Hamilton created a list of possible singularities that could form, but he was concerned that some singularities might lead to difficulties. He wanted to cut the manifold at the singularities and paste in caps and then run the Ricci flow again, so he needed to understand the singularities and show that certain kinds of singularities do not occur.  Perelman discovered the singularities were all very simple: essentially three-dimensional cylinders made out of spheres stretched out along a line. An ordinary cylinder is made by taking circles stretched along a line.  Perelman proved this using something called the "Reduced Volume," which is closely related to an eigenvalue of a certain elliptic equation.

Sometimes, an otherwise complicated operation reduces to multiplication by a scalar (a number). Such numbers are called eigenvalues of that operation.  Eigenvalues are closely related to vibration frequencies and are used in analyzing a famous problem: can you hear the shape of a drum? Essentially, an eigenvalue is like a note being played by the manifold. Perelman proved this note goes up as the manifold is deformed by the Ricci flow. This helped him eliminate some of the more troublesome singularities that had concerned Hamilton, particularly the cigar soliton solution, which looked like a strand sticking out of a manifold with nothing on the other side. In essence, Perelman showed that all the strands that form can be cut and capped and none stick out on one side only.
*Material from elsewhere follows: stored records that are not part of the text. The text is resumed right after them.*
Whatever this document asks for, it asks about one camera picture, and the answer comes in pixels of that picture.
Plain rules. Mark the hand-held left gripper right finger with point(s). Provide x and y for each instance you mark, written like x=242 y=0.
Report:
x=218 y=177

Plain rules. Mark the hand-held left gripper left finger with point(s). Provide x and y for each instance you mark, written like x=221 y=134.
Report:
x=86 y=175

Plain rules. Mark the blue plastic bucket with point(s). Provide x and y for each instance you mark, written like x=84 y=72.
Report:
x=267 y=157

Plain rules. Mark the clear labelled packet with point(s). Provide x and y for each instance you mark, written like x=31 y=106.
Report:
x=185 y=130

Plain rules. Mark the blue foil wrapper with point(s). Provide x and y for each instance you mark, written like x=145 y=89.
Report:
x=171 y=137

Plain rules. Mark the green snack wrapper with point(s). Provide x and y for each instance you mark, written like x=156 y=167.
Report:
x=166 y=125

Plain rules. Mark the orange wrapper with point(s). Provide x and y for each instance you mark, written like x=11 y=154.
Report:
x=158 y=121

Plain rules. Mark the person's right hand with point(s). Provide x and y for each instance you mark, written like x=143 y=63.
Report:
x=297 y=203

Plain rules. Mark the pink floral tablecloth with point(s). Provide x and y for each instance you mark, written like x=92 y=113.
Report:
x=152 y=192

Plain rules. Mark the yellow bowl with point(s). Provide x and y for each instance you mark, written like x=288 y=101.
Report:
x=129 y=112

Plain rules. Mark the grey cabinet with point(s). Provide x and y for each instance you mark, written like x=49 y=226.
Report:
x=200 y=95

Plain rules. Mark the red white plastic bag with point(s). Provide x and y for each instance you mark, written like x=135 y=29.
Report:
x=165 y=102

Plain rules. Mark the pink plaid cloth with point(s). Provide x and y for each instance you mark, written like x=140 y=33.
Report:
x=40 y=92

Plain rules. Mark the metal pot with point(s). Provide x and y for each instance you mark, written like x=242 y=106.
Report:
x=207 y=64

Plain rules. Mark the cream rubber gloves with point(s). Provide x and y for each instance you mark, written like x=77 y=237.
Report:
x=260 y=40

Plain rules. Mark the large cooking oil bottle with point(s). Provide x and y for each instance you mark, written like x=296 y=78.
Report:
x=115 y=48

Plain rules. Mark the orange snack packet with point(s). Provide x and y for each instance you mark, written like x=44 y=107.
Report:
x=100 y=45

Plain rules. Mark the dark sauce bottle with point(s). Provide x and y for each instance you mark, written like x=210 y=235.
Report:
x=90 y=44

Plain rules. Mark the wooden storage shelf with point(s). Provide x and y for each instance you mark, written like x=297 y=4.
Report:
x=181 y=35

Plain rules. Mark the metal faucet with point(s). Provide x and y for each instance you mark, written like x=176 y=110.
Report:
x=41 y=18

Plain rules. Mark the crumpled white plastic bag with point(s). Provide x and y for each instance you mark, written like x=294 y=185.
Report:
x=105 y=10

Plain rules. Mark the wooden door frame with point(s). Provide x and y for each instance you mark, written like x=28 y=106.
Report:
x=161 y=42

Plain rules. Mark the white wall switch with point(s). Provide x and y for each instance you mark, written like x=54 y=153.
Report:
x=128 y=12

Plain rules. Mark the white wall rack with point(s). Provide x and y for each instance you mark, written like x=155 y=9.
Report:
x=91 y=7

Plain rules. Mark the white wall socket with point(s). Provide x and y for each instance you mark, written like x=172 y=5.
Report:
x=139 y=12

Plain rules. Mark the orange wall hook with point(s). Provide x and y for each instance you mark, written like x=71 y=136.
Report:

Completing the proof, Perelman takes any compact, simply connected, three-dimensional manifold without boundary and starts to run the Ricci flow. This deforms the manifold into round pieces with strands running between them. He cuts the strands and continues deforming the manifold until, eventually, he is left with a collection of round three-dimensional spheres. Then, he rebuilds the original manifold by connecting the spheres together with three-dimensional cylinders, morphs them into a round shape, and sees that, despite all the initial confusion, the manifold was, in fact, homeomorphic to a sphere.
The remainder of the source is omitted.